FIG. 4B is a lateral schematic illustration of an energy collecting unit having a fluid channel segment, according to some embodiments of the present invention; FIG. 4C is a lateral schematic illustration of an energy collecting unit having a fluid channel segment with a helical section that functions as a heat exchanger, according to some embodiments of the present invention;

FIG. 4D is a lateral schematic illustration of a plurality of energy collecting units, such as depicted in FIG. 4B, which are connected in series, according to some embodiments of the present invention;

FIG. 5 is a schematic illustration of a modular array of energy collecting modules of an energy collecting system wherein energy collecting modules construct an open loop according to some embodiments of the present invention;

FIG. 6 is a schematic illustration of a modular array of energy collecting modules of an energy collecting system having a closed loop fluid channel that flows working fluid via an external heat exchanger, according to some embodiments of the present invention;

FIG. 7 is a schematic illustration of a modular array of energy collecting modules of an energy collecting system that is set to heat or steam fluid that passes via an external heat exchanger in conjunction with a steam boiler that is powered by conventional fuel or electricity, in a steam generating system, according to some embodiments of the present invention

FIG. 8 is a schematic illustration of a modular array of energy collecting modules of an energy collecting system that is set to power an absorption refrigerator in conjunction with a conventional chiller in a cooling system, according to some embodiments of the present invention;

FIG. 9 is a schematic illustration of a modular array of energy collecting modules of an energy collecting system that is set to preheat fluid that is used by a fluid heating and/or steaming unit, according to some embodiments of the present invention;

FIG. 10 is a schematic illustration of an array of energy collecting modules of an energy collecting system that is set as a heating source for heating a working fluid of a turbine for an electricity generating system, according to some embodiments of the present invention; and

FIG. 11 is a flowchart of a method for installing an energy collecting modular system by connecting a plurality of energy collecting modules, such as depicted in FIGs. 1 and 2, according to some embodiments of the present invention. DESCRIPTION OF EMBODIMENTS OF THE INVENTION

According to some embodiments of the present invention, there is provided an energy collecting unit for assembling, together with a plurality of similar energy collecting unit, an energy collecting system or module. The energy collecting unit includes a fluid channel, also referred to as a fluid channel segment, having a lumen for conducting working fluid from one connectable opening to another and an energy collecting element mounted in front of the fluid channel, for example above, for concentrating radiation onto the fluid channel.

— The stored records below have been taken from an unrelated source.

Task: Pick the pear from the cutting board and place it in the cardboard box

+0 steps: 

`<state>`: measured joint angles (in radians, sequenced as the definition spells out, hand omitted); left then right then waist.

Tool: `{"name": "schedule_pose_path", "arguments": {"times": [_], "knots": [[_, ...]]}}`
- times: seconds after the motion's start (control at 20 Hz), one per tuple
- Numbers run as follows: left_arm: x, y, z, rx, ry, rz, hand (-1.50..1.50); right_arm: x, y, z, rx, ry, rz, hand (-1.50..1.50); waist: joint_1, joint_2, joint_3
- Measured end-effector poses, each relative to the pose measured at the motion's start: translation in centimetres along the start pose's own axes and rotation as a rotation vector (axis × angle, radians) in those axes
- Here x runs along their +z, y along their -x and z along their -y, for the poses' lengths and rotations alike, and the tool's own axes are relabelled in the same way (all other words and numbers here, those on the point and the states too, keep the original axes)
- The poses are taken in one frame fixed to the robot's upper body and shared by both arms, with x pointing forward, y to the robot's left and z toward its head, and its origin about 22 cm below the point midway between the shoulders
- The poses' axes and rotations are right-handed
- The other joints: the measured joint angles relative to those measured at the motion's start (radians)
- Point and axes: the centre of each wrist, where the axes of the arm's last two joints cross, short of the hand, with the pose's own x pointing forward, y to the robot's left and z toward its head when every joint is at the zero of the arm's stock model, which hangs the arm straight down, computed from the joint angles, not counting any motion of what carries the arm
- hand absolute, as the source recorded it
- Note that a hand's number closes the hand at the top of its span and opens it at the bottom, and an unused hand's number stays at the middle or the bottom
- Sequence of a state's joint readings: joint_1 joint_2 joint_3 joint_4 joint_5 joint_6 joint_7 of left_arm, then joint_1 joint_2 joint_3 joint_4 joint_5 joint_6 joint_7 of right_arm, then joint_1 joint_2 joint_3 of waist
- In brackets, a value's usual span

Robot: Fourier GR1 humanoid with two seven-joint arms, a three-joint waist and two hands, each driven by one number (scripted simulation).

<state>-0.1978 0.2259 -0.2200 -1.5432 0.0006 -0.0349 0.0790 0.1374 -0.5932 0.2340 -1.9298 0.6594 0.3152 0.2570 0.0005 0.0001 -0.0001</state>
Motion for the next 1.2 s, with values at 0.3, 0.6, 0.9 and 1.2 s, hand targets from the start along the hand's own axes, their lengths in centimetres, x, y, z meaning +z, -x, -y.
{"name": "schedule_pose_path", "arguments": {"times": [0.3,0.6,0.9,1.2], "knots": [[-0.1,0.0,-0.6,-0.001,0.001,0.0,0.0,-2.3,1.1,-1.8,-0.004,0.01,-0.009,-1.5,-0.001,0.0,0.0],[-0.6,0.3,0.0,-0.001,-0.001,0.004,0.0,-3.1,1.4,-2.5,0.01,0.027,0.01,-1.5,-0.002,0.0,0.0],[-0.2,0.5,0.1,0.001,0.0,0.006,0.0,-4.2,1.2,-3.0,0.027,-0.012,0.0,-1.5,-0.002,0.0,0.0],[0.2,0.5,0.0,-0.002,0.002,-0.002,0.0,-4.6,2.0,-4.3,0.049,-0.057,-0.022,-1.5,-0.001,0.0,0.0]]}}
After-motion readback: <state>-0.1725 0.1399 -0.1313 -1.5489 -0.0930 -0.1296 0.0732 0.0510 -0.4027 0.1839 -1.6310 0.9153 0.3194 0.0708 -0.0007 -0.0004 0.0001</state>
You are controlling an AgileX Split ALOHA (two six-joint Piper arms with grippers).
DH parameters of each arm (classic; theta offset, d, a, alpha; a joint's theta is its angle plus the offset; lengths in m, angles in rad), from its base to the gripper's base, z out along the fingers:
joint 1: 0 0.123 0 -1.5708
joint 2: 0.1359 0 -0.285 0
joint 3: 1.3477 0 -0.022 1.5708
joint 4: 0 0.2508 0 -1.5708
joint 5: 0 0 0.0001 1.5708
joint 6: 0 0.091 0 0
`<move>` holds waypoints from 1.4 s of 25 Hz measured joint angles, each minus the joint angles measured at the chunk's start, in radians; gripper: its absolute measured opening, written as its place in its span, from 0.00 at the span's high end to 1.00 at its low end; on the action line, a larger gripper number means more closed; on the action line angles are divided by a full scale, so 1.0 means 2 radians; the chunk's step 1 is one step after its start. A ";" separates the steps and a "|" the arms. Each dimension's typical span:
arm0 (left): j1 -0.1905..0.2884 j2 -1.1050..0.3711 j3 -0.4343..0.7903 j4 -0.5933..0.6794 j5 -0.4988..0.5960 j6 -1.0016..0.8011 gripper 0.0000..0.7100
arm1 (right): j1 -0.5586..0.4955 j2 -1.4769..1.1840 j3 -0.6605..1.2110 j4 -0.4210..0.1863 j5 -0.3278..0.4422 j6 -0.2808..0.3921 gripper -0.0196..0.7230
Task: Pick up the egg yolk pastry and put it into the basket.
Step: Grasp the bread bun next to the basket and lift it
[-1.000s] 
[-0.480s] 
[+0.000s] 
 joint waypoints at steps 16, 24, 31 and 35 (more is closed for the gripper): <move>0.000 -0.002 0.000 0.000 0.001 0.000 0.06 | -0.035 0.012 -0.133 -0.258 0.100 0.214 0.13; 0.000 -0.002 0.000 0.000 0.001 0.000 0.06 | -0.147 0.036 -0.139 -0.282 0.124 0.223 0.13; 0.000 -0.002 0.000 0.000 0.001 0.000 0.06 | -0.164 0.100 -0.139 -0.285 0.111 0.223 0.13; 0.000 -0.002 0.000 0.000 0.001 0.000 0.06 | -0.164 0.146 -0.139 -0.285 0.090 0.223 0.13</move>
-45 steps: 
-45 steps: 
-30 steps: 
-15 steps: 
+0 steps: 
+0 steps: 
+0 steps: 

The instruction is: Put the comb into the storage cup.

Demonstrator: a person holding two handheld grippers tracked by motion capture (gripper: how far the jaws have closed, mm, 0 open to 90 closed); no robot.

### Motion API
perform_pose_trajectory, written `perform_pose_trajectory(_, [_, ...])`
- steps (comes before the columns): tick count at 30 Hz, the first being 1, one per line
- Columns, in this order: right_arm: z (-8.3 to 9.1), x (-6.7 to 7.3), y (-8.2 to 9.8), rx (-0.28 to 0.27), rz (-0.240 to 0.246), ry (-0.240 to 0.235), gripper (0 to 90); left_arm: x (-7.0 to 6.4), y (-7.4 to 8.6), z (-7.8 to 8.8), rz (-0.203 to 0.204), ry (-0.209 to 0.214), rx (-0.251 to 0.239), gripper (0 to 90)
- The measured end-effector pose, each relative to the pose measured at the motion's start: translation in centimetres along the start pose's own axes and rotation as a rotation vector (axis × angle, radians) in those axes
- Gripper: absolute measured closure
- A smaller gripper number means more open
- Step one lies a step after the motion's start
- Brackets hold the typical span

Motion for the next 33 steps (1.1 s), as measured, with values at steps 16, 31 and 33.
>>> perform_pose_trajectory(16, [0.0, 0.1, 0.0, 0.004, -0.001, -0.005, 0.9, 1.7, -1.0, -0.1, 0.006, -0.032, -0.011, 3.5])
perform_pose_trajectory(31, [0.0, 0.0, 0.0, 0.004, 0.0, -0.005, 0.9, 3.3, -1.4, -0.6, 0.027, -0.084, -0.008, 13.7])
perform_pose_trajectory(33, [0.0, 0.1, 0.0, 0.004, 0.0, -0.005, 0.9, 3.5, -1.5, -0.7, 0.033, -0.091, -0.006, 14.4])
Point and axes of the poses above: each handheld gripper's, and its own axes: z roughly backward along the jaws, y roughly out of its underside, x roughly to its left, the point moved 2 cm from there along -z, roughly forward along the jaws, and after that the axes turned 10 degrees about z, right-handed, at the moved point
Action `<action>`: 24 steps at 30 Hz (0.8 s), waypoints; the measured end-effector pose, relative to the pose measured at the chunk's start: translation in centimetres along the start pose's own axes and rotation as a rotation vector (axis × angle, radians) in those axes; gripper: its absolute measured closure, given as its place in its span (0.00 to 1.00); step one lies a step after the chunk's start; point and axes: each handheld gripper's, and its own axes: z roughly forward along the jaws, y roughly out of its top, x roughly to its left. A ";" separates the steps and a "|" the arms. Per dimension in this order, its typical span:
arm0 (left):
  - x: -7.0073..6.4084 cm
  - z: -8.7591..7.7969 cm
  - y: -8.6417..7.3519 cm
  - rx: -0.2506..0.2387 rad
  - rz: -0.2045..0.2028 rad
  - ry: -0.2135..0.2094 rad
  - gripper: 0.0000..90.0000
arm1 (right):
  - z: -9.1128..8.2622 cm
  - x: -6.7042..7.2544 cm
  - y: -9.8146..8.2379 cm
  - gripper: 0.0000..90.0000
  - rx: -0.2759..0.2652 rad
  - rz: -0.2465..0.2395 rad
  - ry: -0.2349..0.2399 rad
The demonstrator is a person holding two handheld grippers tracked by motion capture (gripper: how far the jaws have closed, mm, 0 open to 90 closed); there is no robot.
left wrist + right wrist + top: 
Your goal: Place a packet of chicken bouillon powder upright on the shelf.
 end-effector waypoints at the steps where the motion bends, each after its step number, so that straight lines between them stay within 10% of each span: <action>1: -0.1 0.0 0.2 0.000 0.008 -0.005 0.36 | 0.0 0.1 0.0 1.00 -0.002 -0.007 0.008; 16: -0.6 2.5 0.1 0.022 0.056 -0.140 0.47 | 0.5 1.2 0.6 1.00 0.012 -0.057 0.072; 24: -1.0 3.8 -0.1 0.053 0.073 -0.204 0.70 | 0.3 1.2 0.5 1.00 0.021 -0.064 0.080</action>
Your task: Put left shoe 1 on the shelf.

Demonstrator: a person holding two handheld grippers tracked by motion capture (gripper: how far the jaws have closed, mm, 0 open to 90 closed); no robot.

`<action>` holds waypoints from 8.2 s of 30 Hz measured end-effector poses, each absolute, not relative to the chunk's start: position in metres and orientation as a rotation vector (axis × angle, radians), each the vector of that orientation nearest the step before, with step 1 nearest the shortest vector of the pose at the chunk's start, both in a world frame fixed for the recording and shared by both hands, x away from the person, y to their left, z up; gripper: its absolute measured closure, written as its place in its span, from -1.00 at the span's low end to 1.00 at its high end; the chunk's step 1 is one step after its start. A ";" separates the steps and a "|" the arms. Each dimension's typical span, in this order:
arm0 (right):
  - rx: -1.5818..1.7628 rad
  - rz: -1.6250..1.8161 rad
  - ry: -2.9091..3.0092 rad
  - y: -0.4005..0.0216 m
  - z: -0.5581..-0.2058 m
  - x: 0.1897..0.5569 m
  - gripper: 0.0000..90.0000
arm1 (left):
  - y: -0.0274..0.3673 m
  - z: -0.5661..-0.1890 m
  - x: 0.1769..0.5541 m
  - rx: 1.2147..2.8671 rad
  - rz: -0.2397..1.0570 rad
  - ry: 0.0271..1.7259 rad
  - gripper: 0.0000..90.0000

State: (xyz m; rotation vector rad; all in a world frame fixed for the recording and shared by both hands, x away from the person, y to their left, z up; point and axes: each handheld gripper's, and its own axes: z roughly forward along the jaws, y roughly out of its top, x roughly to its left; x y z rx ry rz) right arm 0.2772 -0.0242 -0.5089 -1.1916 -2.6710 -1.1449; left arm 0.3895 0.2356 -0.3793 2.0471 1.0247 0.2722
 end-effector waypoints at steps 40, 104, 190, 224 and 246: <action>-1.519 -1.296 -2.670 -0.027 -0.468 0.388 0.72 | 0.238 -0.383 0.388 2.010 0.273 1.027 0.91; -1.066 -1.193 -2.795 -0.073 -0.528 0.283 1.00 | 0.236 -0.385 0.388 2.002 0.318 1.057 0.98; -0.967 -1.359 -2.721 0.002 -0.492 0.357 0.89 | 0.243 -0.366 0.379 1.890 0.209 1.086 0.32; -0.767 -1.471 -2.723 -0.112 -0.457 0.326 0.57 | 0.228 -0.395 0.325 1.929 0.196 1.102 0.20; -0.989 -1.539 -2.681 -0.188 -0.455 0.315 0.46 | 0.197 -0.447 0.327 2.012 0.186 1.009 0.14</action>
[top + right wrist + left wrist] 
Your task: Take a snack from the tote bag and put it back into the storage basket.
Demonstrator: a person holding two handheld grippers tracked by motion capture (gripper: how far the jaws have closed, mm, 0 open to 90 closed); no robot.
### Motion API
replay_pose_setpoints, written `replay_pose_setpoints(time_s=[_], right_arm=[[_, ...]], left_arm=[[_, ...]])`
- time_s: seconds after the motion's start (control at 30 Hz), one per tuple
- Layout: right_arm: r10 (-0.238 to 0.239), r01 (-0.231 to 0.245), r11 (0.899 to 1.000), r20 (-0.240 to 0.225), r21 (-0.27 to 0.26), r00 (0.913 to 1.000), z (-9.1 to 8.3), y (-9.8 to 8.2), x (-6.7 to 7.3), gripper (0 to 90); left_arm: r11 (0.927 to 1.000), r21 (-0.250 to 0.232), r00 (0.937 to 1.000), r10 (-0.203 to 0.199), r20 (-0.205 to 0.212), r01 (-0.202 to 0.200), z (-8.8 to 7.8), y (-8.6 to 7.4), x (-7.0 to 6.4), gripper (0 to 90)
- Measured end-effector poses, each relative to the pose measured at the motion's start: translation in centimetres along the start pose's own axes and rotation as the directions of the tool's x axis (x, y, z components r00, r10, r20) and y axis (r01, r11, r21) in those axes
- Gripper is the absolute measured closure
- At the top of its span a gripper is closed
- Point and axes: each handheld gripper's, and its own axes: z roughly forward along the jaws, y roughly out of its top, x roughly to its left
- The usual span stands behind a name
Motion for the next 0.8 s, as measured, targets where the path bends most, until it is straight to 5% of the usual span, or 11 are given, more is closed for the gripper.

According to some embodiments of the present invention, there is provided an energy collecting module for assembling, together with a plurality of similar energy collecting modules, a modular energy collecting system that may be installed in different energy collecting areas with different dimensions or connected to heat fluid for various energy consumption units. The energy collecting module optionally does not include any moving and/or active parts and therefore not expensive to manufacture and/or maintain. Each one of the energy collecting modules has one or more energy collecting elements which are placed to heat working fluid in a fluid channel, optionally transparent, for example made of glass, which is connected to an internal heat exchanger. Each energy collecting element is optionally a Fresnel lens or a lenticular array. Optionally, the fluid channel and the energy collecting element(s) are mounted in a supporting structure, optionally cubical or substantially cubical. Optionally, a small pump is installed to circulate the working fluid in the fluid channel. Alternatively, the working fluid flows by thermosiphon effect in the fluid channel. Optionally, the atmospheric pressure in the intermediate space between the fluid channel and the energy collecting element(s) is decreased so as to reduce heat loss by convection.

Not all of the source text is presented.